PROBLEM DETAILS » Copy out each line of the listing below in which the string "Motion" occurs.

━━━━━━━━━━━━━━━━━━━━

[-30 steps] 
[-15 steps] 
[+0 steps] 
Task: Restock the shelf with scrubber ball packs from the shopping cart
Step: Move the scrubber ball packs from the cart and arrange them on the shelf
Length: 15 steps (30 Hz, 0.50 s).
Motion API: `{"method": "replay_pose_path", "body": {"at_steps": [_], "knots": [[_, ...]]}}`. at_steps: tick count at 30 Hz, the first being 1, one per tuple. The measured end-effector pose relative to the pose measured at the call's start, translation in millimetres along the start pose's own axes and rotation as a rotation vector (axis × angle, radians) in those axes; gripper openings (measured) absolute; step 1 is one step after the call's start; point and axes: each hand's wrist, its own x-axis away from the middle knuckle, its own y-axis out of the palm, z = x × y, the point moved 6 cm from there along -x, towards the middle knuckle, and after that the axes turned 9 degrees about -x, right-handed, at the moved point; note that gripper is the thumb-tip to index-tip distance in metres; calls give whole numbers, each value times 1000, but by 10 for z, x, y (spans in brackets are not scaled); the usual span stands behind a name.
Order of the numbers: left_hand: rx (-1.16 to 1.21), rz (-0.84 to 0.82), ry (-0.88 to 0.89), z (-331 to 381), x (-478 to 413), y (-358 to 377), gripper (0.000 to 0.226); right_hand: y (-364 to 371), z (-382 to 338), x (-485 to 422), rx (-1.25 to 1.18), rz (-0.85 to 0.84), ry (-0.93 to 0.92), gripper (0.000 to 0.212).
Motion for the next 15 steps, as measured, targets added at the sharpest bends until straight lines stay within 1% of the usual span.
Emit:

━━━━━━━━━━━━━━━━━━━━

WRITTEN ANSWER »
Motion API: `{"method": "replay_pose_path", "body": {"at_steps": [_], "knots": [[_, ...]]}}`. at_steps: tick count at 30 Hz, the first being 1, one per tuple. The measured end-effector pose relative to the pose measured at the call's start, translation in millimetres along the start pose's own axes and rotation as a rotation vector (axis × angle, radians) in those axes; gripper openings (measured) absolute; step 1 is one step after the call's start; point and axes: each hand's wrist, its own x-axis away from the middle knuckle, its own y-axis out of the palm, z = x × y, the point moved 6 cm from there along -x, towards the middle knuckle, and after that the axes turned 9 degrees about -x, right-handed, at the moved point; note that gripper is the thumb-tip to index-tip distance in metres; calls give whole numbers, each value times 1000, but by 10 for z, x, y (spans in brackets are not scaled); the usual span stands behind a name.
Motion for the next 15 steps, as measured, targets added at the sharpest bends until straight lines stay within 1% of the usual span.

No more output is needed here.